## EXERCISE PROMPT
Return, from the listing that follows, each line containing the word "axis".

+++ RECORDS SUPPLIED +++

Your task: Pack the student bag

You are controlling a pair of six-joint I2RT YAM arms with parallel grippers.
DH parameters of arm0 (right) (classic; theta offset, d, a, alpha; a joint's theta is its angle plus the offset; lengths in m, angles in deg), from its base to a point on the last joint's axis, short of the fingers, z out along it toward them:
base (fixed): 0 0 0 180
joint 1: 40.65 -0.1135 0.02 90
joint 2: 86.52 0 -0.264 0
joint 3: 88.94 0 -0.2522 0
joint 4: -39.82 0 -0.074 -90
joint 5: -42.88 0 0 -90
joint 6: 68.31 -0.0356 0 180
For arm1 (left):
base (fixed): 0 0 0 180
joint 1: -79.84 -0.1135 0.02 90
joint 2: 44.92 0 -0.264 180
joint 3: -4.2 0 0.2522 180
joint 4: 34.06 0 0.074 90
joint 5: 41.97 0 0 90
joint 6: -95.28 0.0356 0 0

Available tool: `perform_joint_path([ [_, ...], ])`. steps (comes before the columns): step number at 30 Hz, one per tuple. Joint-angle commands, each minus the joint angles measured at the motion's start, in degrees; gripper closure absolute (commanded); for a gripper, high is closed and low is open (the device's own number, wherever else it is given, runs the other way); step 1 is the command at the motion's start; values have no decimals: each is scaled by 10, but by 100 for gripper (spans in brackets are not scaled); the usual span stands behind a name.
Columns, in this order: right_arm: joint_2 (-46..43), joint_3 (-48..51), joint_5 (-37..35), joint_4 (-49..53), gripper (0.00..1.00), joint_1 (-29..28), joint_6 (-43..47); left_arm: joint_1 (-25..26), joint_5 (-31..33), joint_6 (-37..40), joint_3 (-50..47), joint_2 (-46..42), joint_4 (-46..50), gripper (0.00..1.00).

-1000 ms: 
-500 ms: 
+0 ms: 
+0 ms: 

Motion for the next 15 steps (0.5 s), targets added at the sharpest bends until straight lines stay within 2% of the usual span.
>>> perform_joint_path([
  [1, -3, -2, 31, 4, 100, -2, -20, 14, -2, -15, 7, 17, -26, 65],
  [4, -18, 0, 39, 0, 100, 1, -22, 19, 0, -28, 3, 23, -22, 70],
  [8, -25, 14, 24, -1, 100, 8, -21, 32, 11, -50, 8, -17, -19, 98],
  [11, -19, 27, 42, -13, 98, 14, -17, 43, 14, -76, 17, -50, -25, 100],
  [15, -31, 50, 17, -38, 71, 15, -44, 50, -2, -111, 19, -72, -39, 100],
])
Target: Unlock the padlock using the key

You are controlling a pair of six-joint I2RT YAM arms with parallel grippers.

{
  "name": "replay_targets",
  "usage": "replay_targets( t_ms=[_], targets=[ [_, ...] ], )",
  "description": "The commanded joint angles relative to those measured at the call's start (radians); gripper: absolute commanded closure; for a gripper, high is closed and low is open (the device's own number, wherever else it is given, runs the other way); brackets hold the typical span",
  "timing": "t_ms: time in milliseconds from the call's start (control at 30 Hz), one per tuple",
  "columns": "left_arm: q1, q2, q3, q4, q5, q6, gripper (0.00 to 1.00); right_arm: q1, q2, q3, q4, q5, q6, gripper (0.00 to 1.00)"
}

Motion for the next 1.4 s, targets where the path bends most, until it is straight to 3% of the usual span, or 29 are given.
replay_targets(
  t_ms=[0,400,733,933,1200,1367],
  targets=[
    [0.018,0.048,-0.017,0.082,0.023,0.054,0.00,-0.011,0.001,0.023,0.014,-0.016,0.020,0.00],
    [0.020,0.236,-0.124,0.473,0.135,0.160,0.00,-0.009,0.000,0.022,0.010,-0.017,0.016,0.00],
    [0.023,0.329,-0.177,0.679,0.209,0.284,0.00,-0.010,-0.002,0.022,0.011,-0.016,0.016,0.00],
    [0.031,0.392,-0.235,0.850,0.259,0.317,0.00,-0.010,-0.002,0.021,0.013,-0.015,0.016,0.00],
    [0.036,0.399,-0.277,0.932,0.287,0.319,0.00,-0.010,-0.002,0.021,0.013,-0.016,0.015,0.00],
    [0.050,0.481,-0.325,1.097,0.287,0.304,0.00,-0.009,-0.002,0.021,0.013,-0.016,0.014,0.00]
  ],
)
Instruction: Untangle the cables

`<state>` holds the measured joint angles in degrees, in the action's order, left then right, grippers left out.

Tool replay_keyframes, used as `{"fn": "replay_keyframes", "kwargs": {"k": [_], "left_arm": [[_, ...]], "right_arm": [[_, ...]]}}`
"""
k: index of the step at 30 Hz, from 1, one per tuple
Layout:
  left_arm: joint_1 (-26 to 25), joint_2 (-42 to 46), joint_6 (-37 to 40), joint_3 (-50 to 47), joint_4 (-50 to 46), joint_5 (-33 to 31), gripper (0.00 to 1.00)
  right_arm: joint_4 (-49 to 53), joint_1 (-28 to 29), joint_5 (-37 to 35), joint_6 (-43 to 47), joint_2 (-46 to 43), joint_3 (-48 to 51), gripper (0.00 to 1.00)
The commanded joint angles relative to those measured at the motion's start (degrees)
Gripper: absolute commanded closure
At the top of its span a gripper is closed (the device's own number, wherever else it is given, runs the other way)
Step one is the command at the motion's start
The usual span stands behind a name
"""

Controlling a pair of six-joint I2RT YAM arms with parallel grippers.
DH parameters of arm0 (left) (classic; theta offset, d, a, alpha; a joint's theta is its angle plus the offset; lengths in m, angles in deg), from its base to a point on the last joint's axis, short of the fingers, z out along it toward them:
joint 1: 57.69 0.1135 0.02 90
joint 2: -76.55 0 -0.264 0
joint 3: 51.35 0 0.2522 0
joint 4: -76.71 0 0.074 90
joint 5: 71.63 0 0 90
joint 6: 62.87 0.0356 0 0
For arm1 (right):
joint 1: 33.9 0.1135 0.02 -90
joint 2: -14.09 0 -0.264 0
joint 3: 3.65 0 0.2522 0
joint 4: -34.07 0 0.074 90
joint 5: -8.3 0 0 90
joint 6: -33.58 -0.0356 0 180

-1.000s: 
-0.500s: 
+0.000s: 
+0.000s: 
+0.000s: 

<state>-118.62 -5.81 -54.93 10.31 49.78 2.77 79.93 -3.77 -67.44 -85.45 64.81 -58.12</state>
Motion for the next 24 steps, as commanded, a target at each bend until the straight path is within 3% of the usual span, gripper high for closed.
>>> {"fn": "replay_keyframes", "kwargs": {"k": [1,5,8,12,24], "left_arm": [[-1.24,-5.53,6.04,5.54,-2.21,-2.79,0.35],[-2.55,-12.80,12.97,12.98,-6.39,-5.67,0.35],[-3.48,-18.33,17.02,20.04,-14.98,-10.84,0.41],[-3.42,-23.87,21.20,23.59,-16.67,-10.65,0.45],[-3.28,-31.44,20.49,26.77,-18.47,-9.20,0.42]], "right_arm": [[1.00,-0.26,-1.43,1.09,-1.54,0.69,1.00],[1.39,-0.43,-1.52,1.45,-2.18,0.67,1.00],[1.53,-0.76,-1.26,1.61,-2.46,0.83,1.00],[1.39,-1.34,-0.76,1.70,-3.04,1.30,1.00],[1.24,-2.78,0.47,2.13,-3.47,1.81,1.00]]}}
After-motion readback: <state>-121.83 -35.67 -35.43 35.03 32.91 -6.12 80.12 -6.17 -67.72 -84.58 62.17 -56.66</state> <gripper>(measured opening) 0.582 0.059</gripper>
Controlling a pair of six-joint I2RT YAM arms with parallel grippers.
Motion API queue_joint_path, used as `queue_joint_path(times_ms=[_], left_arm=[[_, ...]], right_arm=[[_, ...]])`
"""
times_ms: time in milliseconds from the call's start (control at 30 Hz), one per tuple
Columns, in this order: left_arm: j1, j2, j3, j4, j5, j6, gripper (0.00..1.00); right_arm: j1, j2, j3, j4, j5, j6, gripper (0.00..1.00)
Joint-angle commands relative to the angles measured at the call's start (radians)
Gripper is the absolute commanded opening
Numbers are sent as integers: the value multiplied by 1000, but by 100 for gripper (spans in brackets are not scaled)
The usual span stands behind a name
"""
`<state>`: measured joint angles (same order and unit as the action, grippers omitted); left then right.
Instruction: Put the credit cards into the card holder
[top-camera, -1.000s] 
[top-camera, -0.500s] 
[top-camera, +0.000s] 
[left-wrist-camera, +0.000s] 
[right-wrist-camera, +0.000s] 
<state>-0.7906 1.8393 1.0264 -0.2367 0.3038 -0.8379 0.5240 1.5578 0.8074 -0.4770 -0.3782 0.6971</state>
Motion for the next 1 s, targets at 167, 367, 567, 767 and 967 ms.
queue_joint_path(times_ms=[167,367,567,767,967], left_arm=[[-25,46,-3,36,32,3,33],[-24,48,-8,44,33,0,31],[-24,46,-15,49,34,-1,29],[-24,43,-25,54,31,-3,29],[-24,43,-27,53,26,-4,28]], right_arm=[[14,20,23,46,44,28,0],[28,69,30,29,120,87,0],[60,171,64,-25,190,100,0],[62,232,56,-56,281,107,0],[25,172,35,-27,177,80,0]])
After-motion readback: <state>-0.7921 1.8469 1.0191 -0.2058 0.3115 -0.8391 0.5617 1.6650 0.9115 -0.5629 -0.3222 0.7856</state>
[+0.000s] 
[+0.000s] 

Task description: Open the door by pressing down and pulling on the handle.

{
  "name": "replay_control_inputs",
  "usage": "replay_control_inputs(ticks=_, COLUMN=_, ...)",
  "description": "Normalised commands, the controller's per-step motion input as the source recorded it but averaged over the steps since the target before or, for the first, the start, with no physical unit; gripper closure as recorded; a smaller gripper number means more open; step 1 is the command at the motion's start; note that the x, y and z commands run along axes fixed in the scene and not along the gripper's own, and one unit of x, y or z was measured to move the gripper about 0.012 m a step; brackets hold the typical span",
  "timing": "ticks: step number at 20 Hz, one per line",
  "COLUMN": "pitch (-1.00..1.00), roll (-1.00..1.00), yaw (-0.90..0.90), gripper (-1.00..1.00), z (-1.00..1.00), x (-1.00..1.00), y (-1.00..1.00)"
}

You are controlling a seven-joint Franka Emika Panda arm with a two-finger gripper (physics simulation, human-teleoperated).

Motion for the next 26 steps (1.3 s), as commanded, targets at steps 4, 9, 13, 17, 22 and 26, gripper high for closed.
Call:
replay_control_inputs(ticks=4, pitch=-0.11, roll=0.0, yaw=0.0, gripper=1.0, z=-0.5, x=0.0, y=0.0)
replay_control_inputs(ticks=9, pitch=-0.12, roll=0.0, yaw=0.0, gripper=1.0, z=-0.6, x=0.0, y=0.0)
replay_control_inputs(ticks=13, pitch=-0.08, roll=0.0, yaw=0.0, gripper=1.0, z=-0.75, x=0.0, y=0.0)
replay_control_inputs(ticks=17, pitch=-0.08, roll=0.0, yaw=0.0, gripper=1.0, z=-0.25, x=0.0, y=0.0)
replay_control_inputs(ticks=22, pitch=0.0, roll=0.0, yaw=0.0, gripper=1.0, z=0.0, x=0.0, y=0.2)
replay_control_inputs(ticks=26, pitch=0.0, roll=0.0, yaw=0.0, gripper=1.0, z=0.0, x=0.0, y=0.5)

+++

## TASK OUTPUT
DH parameters of arm0 (right) (classic; theta offset, d, a, alpha; a joint's theta is its angle plus the offset; lengths in m, angles in deg), from its base to a point on the last joint's axis, short of the fingers, z out along it toward them:
DH parameters of arm0 (left) (classic; theta offset, d, a, alpha; a joint's theta is its angle plus the offset; lengths in m, angles in deg), from its base to a point on the last joint's axis, short of the fingers, z out along it toward them:

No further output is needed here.